Task item
Every line from the top of the records below through the one containing "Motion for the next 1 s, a" must be copied exactly, and the pictures must not be.

┌─ Supplied information

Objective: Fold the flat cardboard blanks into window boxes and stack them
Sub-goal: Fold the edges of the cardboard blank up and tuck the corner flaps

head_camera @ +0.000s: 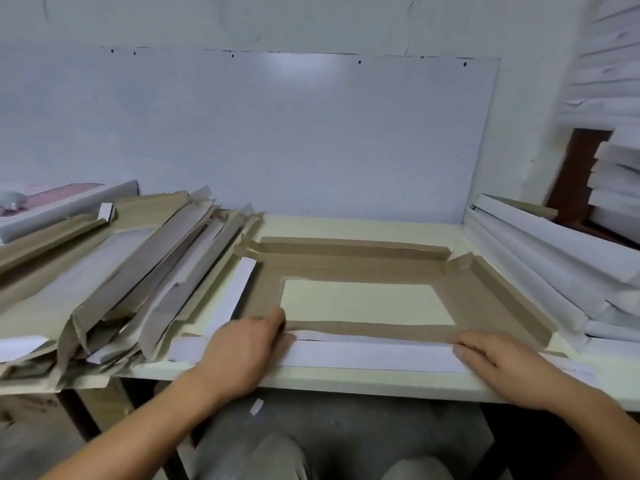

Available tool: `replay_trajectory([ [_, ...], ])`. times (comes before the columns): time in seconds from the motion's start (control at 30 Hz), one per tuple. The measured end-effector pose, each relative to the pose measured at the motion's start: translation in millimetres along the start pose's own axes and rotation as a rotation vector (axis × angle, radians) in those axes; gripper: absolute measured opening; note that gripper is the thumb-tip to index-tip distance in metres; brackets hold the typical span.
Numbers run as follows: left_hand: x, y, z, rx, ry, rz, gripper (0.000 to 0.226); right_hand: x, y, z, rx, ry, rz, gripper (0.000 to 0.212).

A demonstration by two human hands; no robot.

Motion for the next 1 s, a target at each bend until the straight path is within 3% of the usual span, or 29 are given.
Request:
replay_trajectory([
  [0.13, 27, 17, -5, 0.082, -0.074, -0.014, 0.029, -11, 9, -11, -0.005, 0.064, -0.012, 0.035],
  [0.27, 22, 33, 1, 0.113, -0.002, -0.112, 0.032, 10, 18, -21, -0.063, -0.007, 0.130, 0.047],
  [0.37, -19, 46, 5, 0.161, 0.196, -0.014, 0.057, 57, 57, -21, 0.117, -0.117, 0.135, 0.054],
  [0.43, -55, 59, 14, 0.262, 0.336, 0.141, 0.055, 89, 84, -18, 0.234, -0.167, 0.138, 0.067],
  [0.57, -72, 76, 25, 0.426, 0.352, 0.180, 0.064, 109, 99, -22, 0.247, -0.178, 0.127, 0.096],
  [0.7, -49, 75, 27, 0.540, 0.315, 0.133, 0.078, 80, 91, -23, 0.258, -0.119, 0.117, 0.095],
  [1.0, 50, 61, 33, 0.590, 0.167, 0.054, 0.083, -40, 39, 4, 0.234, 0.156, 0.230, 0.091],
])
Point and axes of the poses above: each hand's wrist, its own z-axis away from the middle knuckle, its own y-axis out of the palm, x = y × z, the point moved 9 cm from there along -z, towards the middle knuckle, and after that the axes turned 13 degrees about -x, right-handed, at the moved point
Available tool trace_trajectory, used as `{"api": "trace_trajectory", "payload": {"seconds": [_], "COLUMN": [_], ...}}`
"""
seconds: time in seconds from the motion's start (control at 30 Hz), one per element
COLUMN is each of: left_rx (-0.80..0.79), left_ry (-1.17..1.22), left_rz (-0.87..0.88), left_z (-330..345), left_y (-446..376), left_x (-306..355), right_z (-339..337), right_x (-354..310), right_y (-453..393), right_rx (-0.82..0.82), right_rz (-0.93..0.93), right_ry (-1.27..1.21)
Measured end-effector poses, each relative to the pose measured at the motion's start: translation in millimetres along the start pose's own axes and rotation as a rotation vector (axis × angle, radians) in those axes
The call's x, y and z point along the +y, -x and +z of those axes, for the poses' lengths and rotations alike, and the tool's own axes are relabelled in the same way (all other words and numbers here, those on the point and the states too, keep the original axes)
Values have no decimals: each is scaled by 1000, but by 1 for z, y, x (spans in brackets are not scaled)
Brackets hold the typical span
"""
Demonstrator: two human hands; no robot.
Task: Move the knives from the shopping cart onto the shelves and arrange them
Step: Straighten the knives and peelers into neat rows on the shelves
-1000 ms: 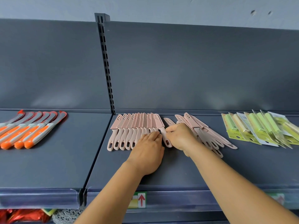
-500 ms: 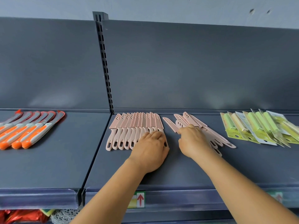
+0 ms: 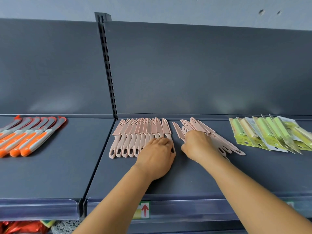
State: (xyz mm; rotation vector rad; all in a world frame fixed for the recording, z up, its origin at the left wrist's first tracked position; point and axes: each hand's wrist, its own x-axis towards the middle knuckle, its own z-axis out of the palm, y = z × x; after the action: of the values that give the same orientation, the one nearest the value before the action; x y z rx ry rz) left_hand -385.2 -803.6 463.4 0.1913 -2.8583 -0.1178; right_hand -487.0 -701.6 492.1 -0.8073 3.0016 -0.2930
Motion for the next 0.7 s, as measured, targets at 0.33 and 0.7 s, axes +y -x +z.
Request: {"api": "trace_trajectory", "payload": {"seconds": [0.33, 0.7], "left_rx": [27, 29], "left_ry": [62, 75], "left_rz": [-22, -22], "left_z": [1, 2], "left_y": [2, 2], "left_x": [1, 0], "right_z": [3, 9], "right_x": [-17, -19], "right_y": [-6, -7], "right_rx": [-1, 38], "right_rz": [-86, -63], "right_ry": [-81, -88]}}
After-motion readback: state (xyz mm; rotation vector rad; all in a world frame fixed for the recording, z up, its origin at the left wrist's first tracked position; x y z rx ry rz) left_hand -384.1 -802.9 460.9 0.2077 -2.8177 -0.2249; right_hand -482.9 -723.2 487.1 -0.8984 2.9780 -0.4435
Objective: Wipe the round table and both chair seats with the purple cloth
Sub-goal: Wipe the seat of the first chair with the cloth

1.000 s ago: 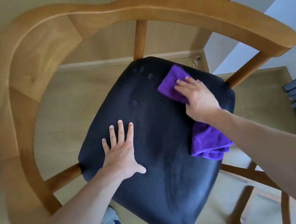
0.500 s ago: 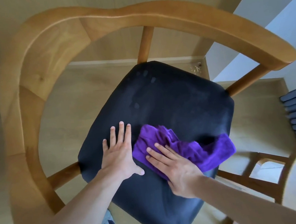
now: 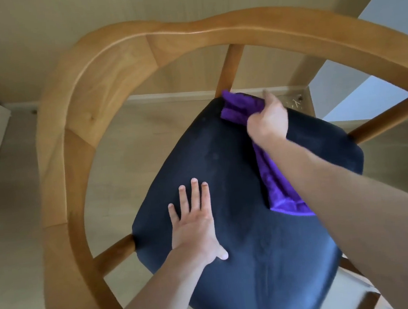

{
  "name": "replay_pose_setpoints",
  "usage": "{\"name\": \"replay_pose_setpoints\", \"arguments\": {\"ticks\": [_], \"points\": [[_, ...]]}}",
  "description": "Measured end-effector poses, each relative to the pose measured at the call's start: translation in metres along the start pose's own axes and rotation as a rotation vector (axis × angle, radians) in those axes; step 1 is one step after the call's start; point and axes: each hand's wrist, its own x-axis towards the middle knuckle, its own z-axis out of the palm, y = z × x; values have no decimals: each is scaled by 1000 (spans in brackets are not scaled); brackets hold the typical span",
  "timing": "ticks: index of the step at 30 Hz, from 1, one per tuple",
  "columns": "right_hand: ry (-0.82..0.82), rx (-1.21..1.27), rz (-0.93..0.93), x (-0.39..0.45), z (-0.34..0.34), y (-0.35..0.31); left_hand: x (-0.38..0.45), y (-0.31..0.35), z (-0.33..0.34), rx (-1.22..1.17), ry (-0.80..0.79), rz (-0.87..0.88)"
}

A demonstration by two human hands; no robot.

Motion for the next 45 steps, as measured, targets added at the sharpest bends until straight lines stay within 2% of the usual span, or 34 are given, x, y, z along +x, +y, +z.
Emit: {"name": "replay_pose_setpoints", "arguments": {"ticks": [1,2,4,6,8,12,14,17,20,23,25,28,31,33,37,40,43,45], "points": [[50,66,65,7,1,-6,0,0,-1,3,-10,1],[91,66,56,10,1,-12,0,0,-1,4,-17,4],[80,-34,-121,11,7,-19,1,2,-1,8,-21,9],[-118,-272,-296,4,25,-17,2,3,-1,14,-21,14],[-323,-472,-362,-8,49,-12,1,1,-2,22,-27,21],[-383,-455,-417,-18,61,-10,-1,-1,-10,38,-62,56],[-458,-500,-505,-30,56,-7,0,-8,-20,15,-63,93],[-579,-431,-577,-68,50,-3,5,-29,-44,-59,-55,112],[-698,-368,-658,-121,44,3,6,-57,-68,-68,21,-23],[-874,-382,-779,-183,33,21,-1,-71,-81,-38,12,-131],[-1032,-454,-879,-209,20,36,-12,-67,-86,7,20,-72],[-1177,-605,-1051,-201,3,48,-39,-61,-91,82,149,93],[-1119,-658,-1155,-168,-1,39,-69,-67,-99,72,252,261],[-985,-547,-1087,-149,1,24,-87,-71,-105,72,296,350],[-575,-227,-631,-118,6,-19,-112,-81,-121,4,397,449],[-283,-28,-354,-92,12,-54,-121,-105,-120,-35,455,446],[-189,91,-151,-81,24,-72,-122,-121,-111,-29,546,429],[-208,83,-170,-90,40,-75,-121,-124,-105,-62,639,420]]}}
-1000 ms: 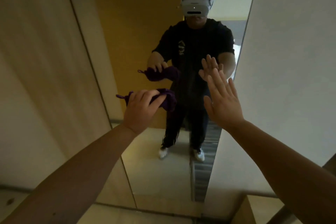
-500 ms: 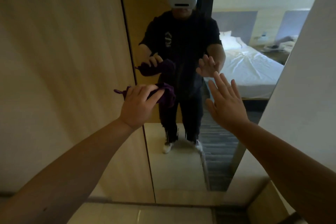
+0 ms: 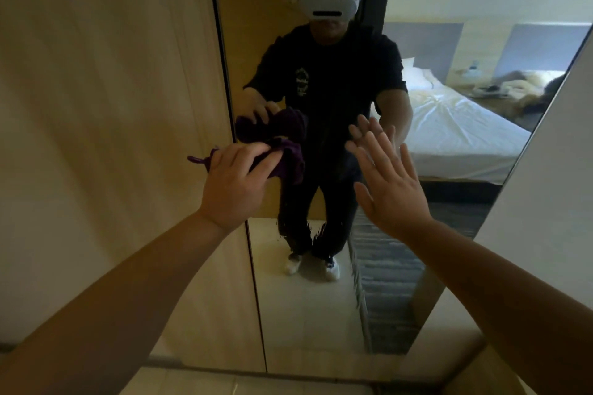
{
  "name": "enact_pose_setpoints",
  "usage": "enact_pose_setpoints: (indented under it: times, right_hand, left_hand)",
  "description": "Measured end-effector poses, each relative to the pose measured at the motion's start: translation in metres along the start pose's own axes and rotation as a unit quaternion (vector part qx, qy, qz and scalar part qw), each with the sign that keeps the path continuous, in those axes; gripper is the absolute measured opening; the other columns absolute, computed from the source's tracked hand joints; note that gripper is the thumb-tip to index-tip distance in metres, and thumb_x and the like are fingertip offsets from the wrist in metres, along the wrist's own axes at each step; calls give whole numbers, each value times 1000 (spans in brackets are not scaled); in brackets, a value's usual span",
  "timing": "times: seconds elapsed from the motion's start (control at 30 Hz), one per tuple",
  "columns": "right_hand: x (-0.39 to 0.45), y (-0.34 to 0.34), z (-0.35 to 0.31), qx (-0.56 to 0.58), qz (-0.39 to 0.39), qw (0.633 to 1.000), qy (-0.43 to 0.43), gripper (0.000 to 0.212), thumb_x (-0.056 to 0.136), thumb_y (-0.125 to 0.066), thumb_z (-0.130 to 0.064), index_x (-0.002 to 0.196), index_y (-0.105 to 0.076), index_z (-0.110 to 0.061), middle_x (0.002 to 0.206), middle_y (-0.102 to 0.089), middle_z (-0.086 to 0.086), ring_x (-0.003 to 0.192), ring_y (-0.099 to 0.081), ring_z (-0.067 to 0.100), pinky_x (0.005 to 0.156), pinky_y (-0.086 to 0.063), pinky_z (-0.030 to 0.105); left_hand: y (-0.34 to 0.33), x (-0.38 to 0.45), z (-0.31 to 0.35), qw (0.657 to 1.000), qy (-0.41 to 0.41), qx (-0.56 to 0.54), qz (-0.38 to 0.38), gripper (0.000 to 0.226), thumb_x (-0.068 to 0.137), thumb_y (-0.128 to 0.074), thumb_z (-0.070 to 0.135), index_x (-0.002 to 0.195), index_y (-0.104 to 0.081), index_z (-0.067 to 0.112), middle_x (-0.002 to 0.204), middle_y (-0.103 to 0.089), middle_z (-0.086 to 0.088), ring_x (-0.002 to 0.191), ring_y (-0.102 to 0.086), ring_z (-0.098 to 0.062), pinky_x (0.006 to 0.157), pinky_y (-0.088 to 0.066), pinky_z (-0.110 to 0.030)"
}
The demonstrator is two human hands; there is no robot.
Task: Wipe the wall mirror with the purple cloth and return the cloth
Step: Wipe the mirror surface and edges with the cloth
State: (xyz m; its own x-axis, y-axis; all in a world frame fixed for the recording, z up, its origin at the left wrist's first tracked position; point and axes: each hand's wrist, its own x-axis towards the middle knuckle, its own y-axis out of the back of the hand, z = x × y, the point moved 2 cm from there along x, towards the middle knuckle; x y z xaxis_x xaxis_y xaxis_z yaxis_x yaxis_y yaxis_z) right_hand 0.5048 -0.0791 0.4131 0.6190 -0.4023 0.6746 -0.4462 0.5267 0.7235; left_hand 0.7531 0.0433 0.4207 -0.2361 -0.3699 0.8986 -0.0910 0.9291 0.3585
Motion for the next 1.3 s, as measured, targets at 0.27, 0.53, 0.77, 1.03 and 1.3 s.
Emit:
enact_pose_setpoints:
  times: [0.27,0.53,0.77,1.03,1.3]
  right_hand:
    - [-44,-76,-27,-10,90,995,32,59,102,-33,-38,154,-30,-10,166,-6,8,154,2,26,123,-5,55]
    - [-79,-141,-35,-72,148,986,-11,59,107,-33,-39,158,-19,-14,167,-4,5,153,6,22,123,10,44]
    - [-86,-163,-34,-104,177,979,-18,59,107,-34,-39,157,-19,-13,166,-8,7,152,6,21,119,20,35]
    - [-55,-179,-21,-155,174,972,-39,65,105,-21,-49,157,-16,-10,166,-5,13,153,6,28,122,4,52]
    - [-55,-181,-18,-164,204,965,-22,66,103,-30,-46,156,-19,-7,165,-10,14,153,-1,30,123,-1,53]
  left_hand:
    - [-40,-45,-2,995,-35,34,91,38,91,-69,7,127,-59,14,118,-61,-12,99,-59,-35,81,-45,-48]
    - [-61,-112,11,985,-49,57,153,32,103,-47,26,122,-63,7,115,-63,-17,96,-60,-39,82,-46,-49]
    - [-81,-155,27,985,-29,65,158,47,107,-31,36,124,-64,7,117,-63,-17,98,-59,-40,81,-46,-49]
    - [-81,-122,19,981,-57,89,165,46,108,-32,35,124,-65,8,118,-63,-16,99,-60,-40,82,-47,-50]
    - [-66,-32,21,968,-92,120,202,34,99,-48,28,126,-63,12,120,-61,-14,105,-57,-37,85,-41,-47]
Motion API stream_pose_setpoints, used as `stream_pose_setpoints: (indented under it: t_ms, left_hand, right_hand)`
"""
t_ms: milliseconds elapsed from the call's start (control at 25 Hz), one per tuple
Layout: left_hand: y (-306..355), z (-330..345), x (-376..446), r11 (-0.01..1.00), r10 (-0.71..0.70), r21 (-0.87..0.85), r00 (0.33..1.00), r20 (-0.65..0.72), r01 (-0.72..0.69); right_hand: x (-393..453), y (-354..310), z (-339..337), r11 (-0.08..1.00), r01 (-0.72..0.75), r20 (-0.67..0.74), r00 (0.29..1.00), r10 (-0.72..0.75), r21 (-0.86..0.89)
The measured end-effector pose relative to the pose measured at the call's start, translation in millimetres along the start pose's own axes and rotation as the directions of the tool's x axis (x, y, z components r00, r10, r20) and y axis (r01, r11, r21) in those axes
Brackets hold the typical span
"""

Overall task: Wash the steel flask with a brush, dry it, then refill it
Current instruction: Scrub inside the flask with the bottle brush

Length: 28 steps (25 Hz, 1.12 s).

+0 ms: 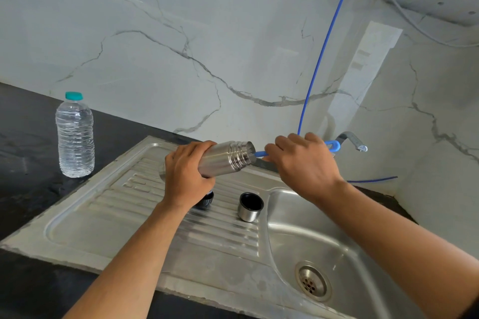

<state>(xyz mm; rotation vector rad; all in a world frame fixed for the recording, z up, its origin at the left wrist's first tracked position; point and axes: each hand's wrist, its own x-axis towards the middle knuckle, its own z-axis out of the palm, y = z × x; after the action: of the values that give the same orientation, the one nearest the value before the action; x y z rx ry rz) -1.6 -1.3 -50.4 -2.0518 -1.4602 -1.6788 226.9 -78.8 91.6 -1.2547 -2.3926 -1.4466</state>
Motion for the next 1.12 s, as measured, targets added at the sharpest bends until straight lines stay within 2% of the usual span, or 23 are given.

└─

Exercise answer
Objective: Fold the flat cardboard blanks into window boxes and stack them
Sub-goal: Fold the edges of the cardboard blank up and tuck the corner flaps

head_camera @ +0.000s: 

Available tool: `replay_trajectory([ [_, ...], ])`. times (comes before the columns): time in seconds from the motion's start (control at 30 Hz), one per tuple. The measured end-effector pose, each relative to the pose measured at the motion's start: translation in millimetres along the start pose's own axes and rotation as a rotation vector (axis × angle, radians) in those axes; gripper: absolute measured opening; note that gripper is the thumb-tip to index-tip distance in metres; brackets hold the typical span.
Numbers run as follows: left_hand: x, y, z, rx, ry, rz, gripper (0.000 to 0.226); right_hand: x, y, z, rx, ry, rz, gripper (0.000 to 0.212).

A demonstration by two human hands; no robot.

Motion for the next 1 s, a target at each bend until the straight path is within 3% of the usual span, or 29 are given.

The output is complete.